Department of Electronic Engineering, Tsinghua University, Beijing 100084, China; Institute for Precision Medicine, Tsinghua University, Beijing 100084, China.
Methods. 2020 Jul 1;179:47-54. doi: 10.1016/j.ymeth.2020.05.014. Epub 2020 Jul 3.
One drug's pharmacological activity may be changed unexpectedly, owing to the concurrent administration of another drug. It is likely to cause unexpected drug-drug interactions (DDIs). Several machine learning approaches have been proposed to predict the occurrence of DDIs. However, existing approaches are almost dependent heavily on various drug-related features, which may incur noisy inductive bias. To alleviate this problem, we investigate the utilization of the end-to-end graph representation learning for the DDI prediction task. We establish a novel DDI prediction method named GCN-BMP (Graph Convolutional Network with Bond-aware Message Propagation) to conduct an accurate prediction for DDIs. Our experiments on two real-world datasets demonstrate that GCN-BMP can achieve higher performance compared to various baseline approaches. Moreover, in the light of the self-contained attention mechanism in our GCN-BMP, we could find the most vital local atoms that conform to domain knowledge with certain interpretability.
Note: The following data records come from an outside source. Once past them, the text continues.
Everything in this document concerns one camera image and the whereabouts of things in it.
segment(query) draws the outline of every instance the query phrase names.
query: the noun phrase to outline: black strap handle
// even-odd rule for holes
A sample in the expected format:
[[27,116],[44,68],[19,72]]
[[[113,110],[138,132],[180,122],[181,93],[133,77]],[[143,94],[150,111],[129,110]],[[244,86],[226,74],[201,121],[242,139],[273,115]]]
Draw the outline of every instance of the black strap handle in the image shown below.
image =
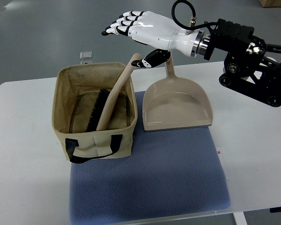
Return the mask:
[[75,151],[75,147],[79,146],[78,140],[76,139],[70,139],[70,138],[66,138],[66,151],[67,154],[70,158],[70,162],[72,163],[85,163],[91,159],[95,159],[95,158],[104,158],[107,156],[111,156],[115,153],[118,152],[118,150],[120,149],[121,146],[121,142],[123,139],[123,135],[112,135],[111,136],[111,154],[105,155],[105,156],[97,156],[97,157],[79,157],[79,156],[74,156],[74,151]]

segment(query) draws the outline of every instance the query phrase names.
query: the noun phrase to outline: cardboard box
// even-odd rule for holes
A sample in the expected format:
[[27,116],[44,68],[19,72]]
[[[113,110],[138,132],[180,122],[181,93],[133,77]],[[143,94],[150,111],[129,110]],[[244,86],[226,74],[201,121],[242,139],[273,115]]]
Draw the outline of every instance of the cardboard box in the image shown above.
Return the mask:
[[281,0],[259,0],[262,7],[281,7]]

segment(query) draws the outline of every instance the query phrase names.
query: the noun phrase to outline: dustpan
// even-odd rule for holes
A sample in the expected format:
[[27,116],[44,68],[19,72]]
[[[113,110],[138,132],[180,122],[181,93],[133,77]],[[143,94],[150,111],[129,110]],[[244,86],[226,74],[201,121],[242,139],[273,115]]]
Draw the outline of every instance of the dustpan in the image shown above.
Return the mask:
[[172,56],[166,78],[145,92],[142,118],[146,131],[210,126],[213,111],[207,94],[196,82],[175,75]]

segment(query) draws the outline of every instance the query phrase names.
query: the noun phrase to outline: beige fabric basket
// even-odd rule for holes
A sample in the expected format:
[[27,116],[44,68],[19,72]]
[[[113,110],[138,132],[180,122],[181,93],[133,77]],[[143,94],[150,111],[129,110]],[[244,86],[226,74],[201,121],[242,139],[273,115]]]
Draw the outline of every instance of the beige fabric basket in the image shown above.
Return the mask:
[[62,69],[56,80],[52,127],[67,160],[131,155],[137,105],[131,78],[122,88],[107,130],[86,132],[100,89],[111,90],[125,68],[122,63],[93,63]]

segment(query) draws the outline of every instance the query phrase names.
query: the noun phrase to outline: blue mat
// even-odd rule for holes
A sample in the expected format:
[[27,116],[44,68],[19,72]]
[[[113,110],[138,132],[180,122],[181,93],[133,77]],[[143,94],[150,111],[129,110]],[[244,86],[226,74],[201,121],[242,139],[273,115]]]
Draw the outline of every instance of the blue mat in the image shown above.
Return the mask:
[[225,175],[208,127],[145,132],[138,121],[132,155],[72,164],[72,224],[111,224],[230,206]]
一种药物的药理活性可能会因同时使用另一种药物而意外改变。这很可能会导致意想不到的药物相互作用(DDI)。已经提出了几种机器学习方法来预测 DDI 的发生。然而,现有的方法几乎严重依赖于各种药物相关的特征,这可能会产生嘈杂的归纳偏差。为了解决这个问题,我们研究了端到端图表示学习在 DDI 预测任务中的应用。我们建立了一种名为 GCN-BMP(具有键感知消息传播的图卷积网络)的新型 DDI 预测方法,用于进行准确的 DDI 预测。我们在两个真实数据集上的实验表明,GCN-BMP 可以比各种基线方法实现更高的性能。此外,根据我们的 GCN-BMP 中的自包含注意力机制,我们可以找到最符合特定可解释性领域知识的关键局部原子。